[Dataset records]

· · · · · · ·

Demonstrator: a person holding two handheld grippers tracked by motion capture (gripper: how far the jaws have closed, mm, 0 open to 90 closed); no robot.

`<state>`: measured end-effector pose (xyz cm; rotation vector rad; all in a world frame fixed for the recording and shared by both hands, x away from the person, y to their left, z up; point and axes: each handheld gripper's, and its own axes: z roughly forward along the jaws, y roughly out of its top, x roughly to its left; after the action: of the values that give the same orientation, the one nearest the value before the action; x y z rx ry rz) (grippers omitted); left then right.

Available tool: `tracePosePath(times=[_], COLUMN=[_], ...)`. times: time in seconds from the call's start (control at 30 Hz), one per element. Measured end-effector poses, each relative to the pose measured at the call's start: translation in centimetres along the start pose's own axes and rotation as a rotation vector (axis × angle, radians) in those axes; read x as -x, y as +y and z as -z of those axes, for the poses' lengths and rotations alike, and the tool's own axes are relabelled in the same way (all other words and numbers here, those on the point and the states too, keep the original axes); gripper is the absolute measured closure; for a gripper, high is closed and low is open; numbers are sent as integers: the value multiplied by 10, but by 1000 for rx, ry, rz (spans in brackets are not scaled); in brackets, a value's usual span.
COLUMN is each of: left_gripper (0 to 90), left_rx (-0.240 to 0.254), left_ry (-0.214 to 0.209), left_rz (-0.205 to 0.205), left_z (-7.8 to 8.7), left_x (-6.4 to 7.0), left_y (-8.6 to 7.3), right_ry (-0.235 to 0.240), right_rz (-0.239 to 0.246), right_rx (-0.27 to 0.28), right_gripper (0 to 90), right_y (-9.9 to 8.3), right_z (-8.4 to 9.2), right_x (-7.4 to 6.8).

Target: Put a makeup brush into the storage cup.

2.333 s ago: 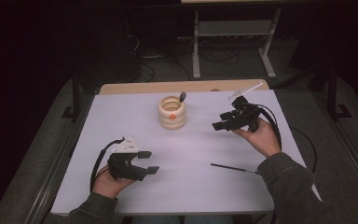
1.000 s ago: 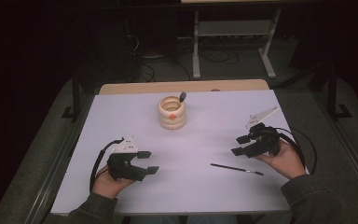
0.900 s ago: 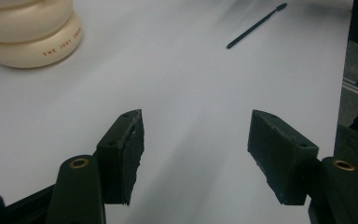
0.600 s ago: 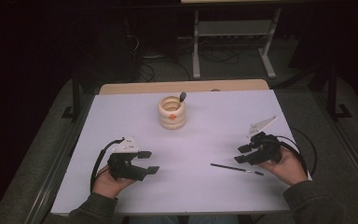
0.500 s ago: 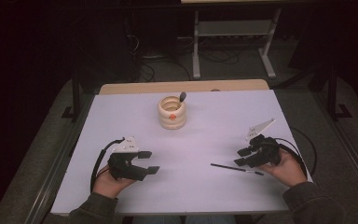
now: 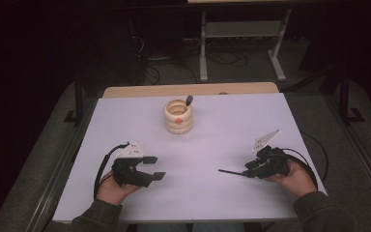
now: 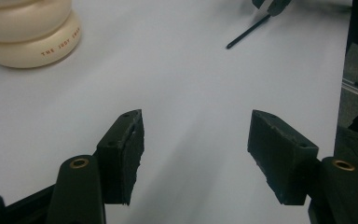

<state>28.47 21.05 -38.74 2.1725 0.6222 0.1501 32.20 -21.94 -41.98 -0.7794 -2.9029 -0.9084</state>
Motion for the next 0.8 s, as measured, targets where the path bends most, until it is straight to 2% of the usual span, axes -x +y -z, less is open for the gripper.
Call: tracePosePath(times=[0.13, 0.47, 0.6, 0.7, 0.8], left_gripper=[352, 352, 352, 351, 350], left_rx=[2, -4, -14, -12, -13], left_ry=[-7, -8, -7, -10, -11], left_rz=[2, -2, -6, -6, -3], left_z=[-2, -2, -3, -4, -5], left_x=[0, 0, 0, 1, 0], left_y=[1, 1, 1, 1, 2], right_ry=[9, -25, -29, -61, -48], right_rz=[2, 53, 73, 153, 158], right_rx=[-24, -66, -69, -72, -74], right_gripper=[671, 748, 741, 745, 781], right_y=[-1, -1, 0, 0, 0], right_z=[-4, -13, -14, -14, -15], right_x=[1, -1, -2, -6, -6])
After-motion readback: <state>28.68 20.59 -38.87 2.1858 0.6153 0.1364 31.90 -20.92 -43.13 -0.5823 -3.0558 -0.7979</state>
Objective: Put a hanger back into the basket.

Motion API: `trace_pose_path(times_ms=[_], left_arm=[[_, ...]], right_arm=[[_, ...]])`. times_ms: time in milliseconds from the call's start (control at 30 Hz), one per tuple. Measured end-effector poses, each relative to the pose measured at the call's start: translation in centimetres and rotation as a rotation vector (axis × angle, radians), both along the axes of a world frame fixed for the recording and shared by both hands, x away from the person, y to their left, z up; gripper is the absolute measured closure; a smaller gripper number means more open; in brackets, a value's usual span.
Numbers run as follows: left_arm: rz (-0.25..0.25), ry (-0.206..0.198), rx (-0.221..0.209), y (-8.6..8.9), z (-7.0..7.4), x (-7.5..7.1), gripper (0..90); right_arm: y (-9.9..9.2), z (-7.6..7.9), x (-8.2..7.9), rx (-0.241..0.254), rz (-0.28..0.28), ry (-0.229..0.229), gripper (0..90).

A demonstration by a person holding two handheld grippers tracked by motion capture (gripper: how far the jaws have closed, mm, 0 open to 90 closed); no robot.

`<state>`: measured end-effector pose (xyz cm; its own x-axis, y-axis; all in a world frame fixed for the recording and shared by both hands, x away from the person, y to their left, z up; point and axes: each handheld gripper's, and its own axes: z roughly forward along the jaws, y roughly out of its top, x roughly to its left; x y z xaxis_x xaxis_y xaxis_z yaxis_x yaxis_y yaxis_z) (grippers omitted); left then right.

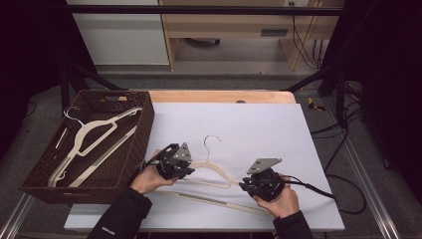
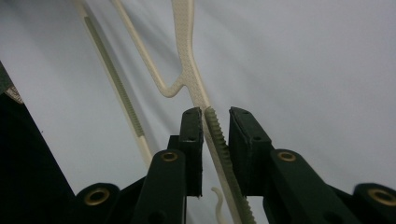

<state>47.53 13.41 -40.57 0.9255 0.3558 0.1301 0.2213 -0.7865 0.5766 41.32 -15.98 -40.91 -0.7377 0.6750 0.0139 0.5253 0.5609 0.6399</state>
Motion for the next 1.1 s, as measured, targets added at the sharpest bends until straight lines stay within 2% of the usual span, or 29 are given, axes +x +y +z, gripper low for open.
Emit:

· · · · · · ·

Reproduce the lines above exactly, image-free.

- **Worked solution**:
Demonstrator: a person holding two handheld grippers tracked by motion capture (gripper: how far the jaws have closed, mm, 0 open to 90 closed); no robot.

`<state>`: measured end-effector pose (xyz cm; rotation vector rad; all in a world frame fixed for the recording and shared by both hands, x away from the person, y to their left, z up; point and axes: each handheld gripper's, and its own axes: z roughly forward along the jaws, y roughly out of its top, x roughly to its left; after the action: of the values that give the same orientation, the one nearest the value before the action; x y z rx ry rz) (grippers omitted); left then right.

Available tool: `tracePosePath(times=[_], COLUMN=[_], ...)`. times: time in seconds from the call's start (control at 30 Hz), one per element. Measured end-effector poses, each relative to the pose measured at the call's start: translation in centimetres along the start pose's own axes and rotation as a rotation vector (axis × angle, radians) in those axes; read x as -x, y as +y and z as -z of those axes, for the poses' lengths and rotations alike, and the tool's own axes are relabelled in the same way (all other words and numbers here, those on the point and the states too, keep the original axes); gripper is the absolute measured closure; for a gripper, high is closed and low is open; numbers are sent as integers: the value multiplied by 10, but by 1000 for rx, ry, rz (spans in brackets are not scaled); in brackets, a value's usual span.
COLUMN is each of: left_gripper (0 to 90), left_rx (-0.240 to 0.254), left_ry (-0.214 to 0.209), left_rz (-0.205 to 0.205), left_z (-7.8 to 8.7), left_x (-6.4 to 7.0), left_y (-8.6 to 7.3), right_ry (-0.235 to 0.240), right_rz (-0.239 to 0.246), right_rx (-0.27 to 0.28), right_gripper (0 to 90), right_y (-9.9 to 8.3), right_z (-8.4 to 9.2), right_x (-7.4 to 6.8).

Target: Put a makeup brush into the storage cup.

2.333 s ago: 
1.000 s ago: 
0.900 s ago: 
0.600 s ago: 
0.500 s ago: 
now: 
now: 

<state>28.47 21.05 -38.74 2.1725 0.6222 0.1501 32.20 -21.94 -41.98 -0.7794 -2.9029 -0.9084</state>
Motion for the next 0.8 s, as measured, targets where the path bends most, until it is straight to 2% of the usual span, axes -x +y -z, less is open for the gripper.
Call: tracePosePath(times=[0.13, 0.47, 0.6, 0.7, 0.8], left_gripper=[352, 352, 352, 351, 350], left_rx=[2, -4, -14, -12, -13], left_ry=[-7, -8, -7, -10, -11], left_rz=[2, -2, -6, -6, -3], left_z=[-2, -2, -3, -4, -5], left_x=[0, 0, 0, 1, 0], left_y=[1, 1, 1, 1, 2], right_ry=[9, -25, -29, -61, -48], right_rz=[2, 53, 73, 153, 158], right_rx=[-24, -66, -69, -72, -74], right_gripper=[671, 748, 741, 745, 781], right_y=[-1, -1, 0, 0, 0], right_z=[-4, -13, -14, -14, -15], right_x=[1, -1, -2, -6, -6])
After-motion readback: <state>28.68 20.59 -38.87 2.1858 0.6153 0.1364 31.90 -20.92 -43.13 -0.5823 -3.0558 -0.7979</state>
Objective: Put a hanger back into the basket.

Motion API: `trace_pose_path(times_ms=[_], left_arm=[[_, ...]], right_arm=[[_, ...]])`. times_ms: time in milliseconds from the call's start (control at 30 Hz), one per tuple. Measured end-effector poses, each relative to the pose measured at the call's start: translation in centimetres and rotation as a rotation vector (axis × angle, radians), both along the axes of a world frame fixed for the recording and shared by both hands, x away from the person, y to their left, z up; gripper is the absolute measured closure; a smaller gripper number means more open; in brackets, a value's usual span.
Numbers run as follows: left_arm: rz (-0.25..0.25), ry (-0.206..0.198), rx (-0.221..0.209), y (-8.6..8.9), z (-7.0..7.4), x (-7.5..7.1), gripper (0..90); right_arm: y (-9.9..9.2), z (-7.6..7.9), x (-8.2..7.9), rx (-0.241..0.254), rz (-0.28..0.28), ry (-0.229..0.229), gripper (0..90).

A demonstration by a person holding two handheld grippers tracked by motion capture (gripper: how far the jaws have closed, mm, 0 open to 90 closed); no robot.

`<state>`: measured end-effector pose (xyz cm; its own x-axis, y-axis; all in a world frame fixed for the recording and shared by both hands, x away from the person, y to their left, z up; point and axes: each handheld gripper's, and its own axes: z roughly forward along the jaws, y roughly out of its top, x roughly to its left; x y z xaxis_x xaxis_y xaxis_z yaxis_x yaxis_y yaxis_z) (grippers omitted); left then right.


<state>47.53 13.41 -40.57 0.9255 0.3558 0.1301 0.2213 -0.7865 0.5766 41.32 -15.98 -40.91 -0.7377 0.6750 0.0139 0.5253 0.5609 0.6399</state>
Motion for the next 1.1 s, as measured, targets added at the sharpest bends until straight lines stay within 2% of the usual span, or 29 are given, axes +x +y +z, gripper low for open.
Emit:

The answer requires no further additions.